I hear ya. I am dreaming of both as well.

I used 325 gr. Hornady Leverevolutions in my 45-70 for deer. No tracking needed. I am sure the SOCOM would be comparable. That would be a great run and gun hog gun.


----------



## Ajohnson0587 (Jan 28, 2015)

Within 100yds the deer would hit the dirt and never get up. Devastating round in its effective range....


----------



## GunnSmokeer (Jan 28, 2015)

why 100 yards?
Or even 150 yards or closer?

If the .458 SOCOM throws about the same size bullet as a .45-70 government, why isn't it deadly as far as you can hit the target, accounting of course for bullet drop?

With a scoped AR platform rifle, and especially if you have a laser rangefinder with you in the field, I'd think you could have good accuracy at 300 yards with plenty of killing power even out there.

***********

EDITED TO ADD :  Maybe "plenty" of killing power at 300 is an exaggeration? It looks like those bullets would be slowed down to about 900 or 1000 f.p.s. that far out, and that means they'd have about 600 foot/lbs. energy at 300 yds.

The bullet drop is significant, and if your range estimation is off by just 30 or 40 yards, that could mean you miss.  
If you zero the weapon at 250 Yds, you'll be 16" high at 100 and a foot high at 200.  At 300, just 50 yards beyond your perfect zero, your shots will hit 20" below point of aim.

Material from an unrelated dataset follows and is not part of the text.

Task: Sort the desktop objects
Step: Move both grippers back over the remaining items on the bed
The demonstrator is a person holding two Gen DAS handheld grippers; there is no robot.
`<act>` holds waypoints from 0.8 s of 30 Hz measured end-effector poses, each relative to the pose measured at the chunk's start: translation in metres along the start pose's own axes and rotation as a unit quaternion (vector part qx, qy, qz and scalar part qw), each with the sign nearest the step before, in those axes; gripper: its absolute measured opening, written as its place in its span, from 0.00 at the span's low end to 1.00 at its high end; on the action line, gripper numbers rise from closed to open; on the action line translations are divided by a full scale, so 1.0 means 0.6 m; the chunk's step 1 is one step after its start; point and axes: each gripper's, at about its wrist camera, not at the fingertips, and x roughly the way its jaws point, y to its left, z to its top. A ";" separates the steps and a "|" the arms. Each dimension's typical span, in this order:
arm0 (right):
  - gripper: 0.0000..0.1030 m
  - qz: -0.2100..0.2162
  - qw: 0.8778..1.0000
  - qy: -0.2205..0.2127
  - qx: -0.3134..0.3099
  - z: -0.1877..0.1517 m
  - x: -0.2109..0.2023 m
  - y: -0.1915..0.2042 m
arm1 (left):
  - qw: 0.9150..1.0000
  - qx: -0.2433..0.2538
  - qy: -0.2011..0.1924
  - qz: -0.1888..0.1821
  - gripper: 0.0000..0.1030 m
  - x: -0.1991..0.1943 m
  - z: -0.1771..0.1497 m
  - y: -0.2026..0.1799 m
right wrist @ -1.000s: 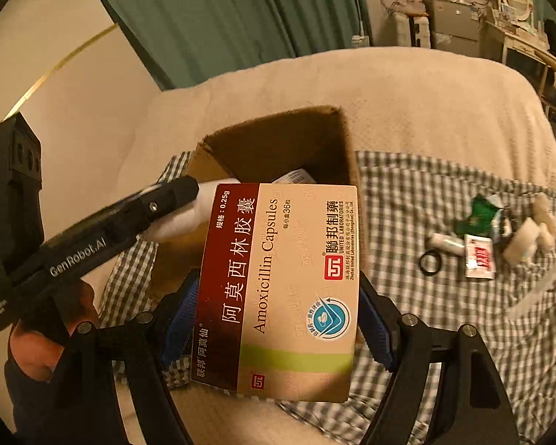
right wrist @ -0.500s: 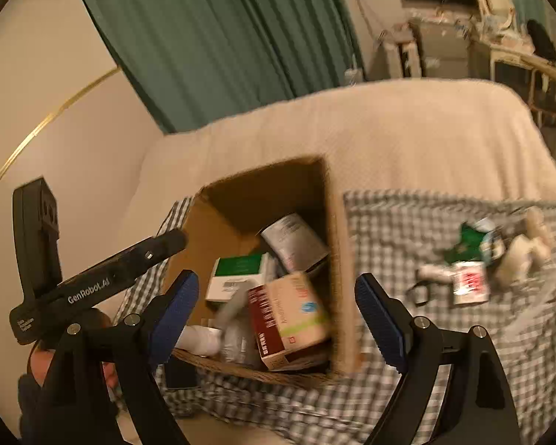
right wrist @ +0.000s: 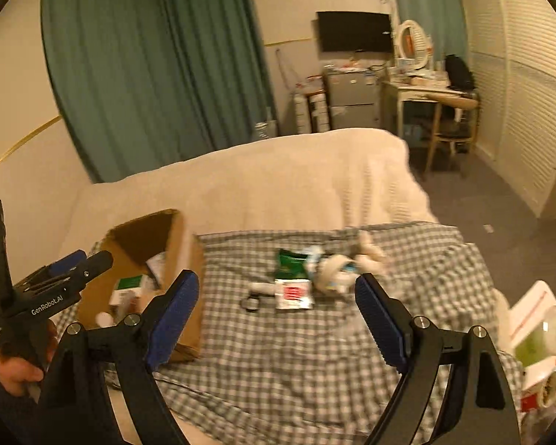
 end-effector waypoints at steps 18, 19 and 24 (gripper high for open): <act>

Okay, I guess it's fair to call it a 100/150 yard cartridge for most average hunters under average field conditions.


----------



## Klondike (Jan 28, 2015)

I can't imagine it wouldn't be a hammer 150 yards and in


----------



## dawg2 (Jan 28, 2015)

Yes, 458 SOCOM is an awesome round.  If you know the drop, it will kill well past 100 yards.  But the ammo is pricey unless you reload.  If you want to have fun, let a friend shoot a milk jug filled with water at 15 yards...but you stand back about 50.


----------



## IIICrkRepr (Jan 28, 2015)

Traded for one a while back and got about 200 rds of ammo with it. It was a fun rifle to shoot. Ended up selling the upper and keeping the lower for another build. A 10 round 223 mag would hold 5 rounds of 458 SOCOM.


----------



## Nannyman (Jan 28, 2015)

You want a 6.8SPC 2. Been using mine for two years. Kills deer and shoots flat enough to kill a yote at 450yds.


----------